Hello (Distributed) World: Designing Software that Spreads P2P

jluxenberg · on Aug 12, 2010

They're using SHA1 to sign / identify programs. Finding and exploiting a hash collision would be fairly straightforward and could have really bad consequences, since I presume I could publish my "rogue" modified program to peers fairly easily.

liuliu · on Aug 12, 2010

Just out of curiosity, is there any new progress in the collision discovery of SHA1? Can you provide some references so that I can dig into?

woodall · on Aug 13, 2010

Here is the questions posed to the Stack Overflow audience, however its from 2009[1]. The linked article says that they can now get collisions in about 2^52 operations- as opposed to the previous 2^69.

The National Institute of Standards and Technology has urged Federal agencies to stop using SHA1 digital signatures by the end of 2010, and instead start transitioning to the SHA2 family[3].

[1] http://stackoverflow.com/questions/1147830/understanding-sha...

[2] http://www.schneier.com/blog/archives/2005/02/sha1_broken.ht...

[3] http://csrc.nist.gov/groups/ST/hash/statement.html

makanikai · on Aug 13, 2010

From the footnotes: "In addition, we will be transitioning to SHA-256 in the future. "

adamb · on Aug 13, 2010

Our early decision to use SHA-1 was a balance between limitations of mobile hardware and the security landscape of the day.

Much of Skynet's core technology is actually designed for mobile platforms.
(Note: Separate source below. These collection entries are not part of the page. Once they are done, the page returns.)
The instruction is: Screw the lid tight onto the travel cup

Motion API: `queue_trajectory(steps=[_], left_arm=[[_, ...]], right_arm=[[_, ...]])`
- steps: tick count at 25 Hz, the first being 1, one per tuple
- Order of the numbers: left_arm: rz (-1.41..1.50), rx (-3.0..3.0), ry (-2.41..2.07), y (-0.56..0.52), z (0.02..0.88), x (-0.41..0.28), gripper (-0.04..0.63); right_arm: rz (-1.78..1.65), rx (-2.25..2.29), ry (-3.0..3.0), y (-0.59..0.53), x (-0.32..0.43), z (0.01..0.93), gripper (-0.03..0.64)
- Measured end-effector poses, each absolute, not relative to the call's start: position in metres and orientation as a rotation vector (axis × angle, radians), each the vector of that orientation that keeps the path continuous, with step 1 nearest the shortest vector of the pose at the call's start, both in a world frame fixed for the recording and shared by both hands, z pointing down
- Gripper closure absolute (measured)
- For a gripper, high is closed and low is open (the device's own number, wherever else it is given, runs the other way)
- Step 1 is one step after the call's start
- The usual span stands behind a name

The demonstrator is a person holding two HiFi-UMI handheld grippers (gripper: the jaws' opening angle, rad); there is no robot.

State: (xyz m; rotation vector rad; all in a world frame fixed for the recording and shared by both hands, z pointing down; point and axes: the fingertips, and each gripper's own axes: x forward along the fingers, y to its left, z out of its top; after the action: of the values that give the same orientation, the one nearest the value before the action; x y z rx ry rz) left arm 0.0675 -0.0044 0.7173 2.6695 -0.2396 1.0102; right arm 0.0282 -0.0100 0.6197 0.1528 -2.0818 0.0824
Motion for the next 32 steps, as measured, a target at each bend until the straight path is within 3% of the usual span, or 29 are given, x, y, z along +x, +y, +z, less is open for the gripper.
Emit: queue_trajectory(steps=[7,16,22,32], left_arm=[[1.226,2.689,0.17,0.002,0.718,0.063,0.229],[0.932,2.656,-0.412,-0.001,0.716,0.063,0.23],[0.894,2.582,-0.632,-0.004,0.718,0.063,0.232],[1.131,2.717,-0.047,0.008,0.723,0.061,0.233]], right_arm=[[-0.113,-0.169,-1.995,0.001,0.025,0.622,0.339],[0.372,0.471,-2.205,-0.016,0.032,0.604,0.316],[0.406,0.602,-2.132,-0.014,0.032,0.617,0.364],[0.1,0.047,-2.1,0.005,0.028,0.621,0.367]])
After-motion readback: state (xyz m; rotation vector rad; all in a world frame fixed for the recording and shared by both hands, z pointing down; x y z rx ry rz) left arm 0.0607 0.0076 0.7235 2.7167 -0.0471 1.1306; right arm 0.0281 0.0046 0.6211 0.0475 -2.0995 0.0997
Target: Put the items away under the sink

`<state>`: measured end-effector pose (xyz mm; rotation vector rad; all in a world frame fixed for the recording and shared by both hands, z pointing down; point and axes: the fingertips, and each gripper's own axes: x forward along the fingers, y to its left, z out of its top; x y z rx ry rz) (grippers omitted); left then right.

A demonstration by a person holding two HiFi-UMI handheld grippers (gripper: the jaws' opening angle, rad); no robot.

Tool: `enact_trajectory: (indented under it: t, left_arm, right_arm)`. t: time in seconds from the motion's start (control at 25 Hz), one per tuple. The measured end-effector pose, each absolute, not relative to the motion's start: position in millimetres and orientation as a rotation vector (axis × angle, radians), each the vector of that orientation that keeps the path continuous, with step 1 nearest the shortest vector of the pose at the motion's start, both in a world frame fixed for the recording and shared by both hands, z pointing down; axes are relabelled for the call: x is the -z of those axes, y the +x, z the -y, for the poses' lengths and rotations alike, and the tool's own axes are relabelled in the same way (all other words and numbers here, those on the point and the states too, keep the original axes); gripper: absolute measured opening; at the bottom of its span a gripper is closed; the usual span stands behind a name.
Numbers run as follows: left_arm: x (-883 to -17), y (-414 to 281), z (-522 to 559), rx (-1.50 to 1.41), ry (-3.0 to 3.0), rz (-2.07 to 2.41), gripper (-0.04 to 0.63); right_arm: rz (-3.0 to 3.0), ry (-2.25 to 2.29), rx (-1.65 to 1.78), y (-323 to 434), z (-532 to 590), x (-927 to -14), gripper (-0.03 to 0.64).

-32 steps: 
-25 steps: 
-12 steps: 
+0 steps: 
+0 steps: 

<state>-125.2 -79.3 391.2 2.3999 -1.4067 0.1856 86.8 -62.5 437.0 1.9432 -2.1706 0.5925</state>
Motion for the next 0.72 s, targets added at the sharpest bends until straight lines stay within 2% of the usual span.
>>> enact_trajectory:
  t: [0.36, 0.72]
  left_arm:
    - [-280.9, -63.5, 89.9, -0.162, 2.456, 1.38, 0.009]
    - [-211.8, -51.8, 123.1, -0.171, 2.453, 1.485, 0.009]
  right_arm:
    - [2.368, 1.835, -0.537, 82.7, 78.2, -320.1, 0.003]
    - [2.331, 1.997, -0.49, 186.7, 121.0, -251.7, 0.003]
Skynet essentially thinks of a desktop computer as a fancy phone with a different UI toolkit and without a cellular modem.

While switching to SHA-2 is on our to-do list, it's not as high as nailing a stellar experience for our users. Should SHA-1 erode more quickly than expected, we'll be sure to bump up the priority of that transition. We'll be sure to pivot the network before it's a real problem.

exit · on Aug 12, 2010

it's a little annoying hearing about but not seeing this "spin" language.

tophercyll · on Aug 12, 2010

Here's some basic syntax.

  values = '[1, 2, 3]
  incremented = values.map({ n | n + 1 })
  summary = incremented.join(", ")

  summary.starts-with?("1").then({
    fail("Increment failed.")
  })

tophercyll · on Aug 12, 2010

What sort of examples would you be most interested in seeing?

cmars232 · on Aug 12, 2010

How about a chatroom?

tophercyll · on Aug 12, 2010

Ignoring user interface and the mechanics of peer discovery...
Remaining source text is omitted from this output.